Cheguei a projetar um sobressalto de surpresa, seu calor aumentava no meio do parque, mas deixei que a chuva o mantivesse só para mim, como minha frieza já o fizera.
Deixei correrem os dedos meus por sua blusa, e sob esta, e deixei que o vento a levasse para longe.
Tomamos chuva lá fora, quem disse que eu só gosto de café quente? Frapê me fascina.

-quer que continue?

Segunda-feira, Outubro 20

Cachecol

Tudo parece tão branco daqui de dentro. Tudo parece tão monossilábico, tão pouco alvissareiro, daqui de dentro desses olhos. Não que eu queira monólogos, nem diálogos extensos, apenas não me parece tão bem esse frio todo.
Um relacionamento por turnos, minha vez.
Eu te amo, e demais.
Sua vez.
Demais, demais.
Nossos sorrisos de pixels ou plasma não querem mais me satisfazer, o que eu posso fazer?
Não há comida que a fome não mate, nem calor que o frio não dê conta. Mentira.
Há frio que cachecol algum - nem de lã, nem de poliéster, nem de malha, nem de nada disso - resolva. Esse frio me consome, consumia, consome. Minha vez.
Eu te adoro, te adoro, adoro.
Sua vez.
Demais, demais, muito mesmo.
Por mais que eu quisesse que você me abraçasse nessas noites de frio insustentável, eu já percebi que esse casaco é fino demais.

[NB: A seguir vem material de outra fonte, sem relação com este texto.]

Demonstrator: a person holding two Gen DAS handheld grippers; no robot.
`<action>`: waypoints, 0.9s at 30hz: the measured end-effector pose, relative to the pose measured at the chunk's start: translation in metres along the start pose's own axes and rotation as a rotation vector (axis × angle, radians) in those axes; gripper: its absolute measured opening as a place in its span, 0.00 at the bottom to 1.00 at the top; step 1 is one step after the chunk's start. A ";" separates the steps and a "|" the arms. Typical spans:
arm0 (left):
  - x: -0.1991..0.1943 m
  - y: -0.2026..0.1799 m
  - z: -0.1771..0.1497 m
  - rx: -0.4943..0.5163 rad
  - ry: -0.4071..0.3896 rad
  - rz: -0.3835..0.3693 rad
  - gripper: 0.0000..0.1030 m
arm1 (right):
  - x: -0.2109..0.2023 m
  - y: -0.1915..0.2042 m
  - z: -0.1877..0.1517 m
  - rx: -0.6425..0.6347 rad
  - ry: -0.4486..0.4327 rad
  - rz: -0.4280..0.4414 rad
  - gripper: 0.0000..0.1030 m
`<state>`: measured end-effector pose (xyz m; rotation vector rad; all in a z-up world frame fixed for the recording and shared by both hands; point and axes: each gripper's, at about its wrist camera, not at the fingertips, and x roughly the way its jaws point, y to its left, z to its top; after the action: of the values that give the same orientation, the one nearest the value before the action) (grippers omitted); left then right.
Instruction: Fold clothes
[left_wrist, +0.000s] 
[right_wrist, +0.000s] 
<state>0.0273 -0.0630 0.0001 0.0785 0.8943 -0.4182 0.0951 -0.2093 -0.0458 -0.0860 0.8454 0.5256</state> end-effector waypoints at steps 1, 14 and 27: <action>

Demais. Meu frio não está aqui, nem o seu.
Façamo-nos cachecóis. Tricotemos dos nossos cabelos - naturalista demais? -, ou não. Tricotemos das nossas conversas - melhorou - o nosso cachecol. Não quero que seja des-- Minha vez.
Eu te amo, absurdamente, incrivelmente.
Sua vez.
Demais, demais, muito muito demais.
Não quero que seja desses cachecóis enormes, nem que sejam dois. Quero que façamos, nós, um cachecol curto, atemo-nos os pescoços sempre que o frio for insustentável. Queimemo-nos nessas noites, queimemos.
Minha vez.
C'mon baby, light my fire...
Sua vez.
Try to set tonight on... -
E danem-se os turnos:
FIRE!

Domingo, Outubro 12

Cenas Soltas. #1

Lamento dizer, mas não há jeitos de fazê-la entender. Meu dia foi uma merda até agora e não acho que - nem a sua presença - possa melhorar. Perdi minha carteira e, dentro dela, as fagulhas de dignidade que ainda tinha. Eu sei que será difícil convencer que minha dignidade fosse brilhante ao ponto de fragmentar-se em multi-fagulhas, mas é verdade. Não sei quem eu sou, digo, quem eu penso que eu sou? Por fagulhas, acho que quis dizer pontos opacos da identidade que você conheceu. Você se lembra de quem eu sou? Vou pedir a segunda via da identidade.